┌────────
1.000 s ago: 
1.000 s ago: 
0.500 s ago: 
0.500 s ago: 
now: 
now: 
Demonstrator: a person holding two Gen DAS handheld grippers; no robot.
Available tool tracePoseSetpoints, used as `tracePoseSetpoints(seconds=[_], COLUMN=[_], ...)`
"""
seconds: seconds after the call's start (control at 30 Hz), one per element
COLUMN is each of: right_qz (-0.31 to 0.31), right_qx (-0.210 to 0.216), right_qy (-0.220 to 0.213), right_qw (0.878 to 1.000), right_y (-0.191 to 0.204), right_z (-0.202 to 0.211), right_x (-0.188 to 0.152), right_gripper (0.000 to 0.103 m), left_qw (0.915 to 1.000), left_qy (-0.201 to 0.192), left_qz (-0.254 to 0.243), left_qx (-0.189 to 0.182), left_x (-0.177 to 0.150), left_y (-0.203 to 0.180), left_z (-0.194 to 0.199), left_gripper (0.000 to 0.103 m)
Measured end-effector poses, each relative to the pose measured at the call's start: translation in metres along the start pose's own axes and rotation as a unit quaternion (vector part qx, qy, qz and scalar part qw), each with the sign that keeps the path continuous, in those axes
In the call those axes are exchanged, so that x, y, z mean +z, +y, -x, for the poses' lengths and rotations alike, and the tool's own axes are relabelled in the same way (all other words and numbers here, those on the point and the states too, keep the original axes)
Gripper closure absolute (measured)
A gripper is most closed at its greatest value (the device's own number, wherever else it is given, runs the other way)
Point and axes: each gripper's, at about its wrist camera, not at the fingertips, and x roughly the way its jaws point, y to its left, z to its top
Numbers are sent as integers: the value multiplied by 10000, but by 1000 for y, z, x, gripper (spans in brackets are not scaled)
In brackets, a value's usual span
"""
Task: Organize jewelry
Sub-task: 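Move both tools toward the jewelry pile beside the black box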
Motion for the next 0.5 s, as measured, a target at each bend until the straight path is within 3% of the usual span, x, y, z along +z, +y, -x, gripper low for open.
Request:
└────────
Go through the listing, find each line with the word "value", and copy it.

A gripper is most closed at its greatest value (the device's own number, wherever else it is given, runs the other way)
Numbers are sent as integers: the value multiplied by 10000, but by 1000 for y, z, x, gripper (spans in brackets are not scaled)
In brackets, a value's usual span

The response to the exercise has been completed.